• [What the exercise asks]
Across the following data, state how many lines include the word "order". Provide the number alone.
--
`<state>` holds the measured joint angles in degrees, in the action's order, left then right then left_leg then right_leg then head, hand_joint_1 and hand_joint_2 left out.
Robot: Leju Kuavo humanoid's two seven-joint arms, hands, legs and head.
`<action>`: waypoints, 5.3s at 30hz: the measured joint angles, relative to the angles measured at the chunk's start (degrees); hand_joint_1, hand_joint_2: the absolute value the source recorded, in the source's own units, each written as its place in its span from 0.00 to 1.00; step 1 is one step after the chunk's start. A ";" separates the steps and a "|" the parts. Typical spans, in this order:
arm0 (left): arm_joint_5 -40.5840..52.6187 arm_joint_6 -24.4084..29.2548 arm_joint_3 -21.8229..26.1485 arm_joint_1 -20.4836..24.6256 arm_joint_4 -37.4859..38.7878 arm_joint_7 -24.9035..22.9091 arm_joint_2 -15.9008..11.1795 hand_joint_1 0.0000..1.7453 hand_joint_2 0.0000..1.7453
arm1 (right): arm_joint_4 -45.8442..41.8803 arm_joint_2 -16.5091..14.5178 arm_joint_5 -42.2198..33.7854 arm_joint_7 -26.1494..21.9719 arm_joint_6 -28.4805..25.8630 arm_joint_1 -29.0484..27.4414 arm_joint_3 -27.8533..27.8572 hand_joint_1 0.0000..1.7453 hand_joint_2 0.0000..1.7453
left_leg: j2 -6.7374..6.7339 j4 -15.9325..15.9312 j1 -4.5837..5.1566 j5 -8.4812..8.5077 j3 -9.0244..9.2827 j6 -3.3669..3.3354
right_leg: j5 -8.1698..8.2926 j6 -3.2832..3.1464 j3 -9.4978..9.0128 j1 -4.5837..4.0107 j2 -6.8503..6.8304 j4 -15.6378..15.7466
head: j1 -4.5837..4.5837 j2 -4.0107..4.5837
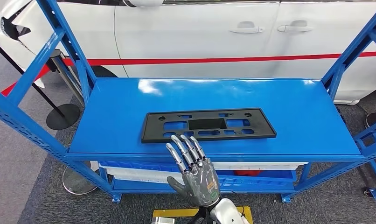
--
• [Response below]
2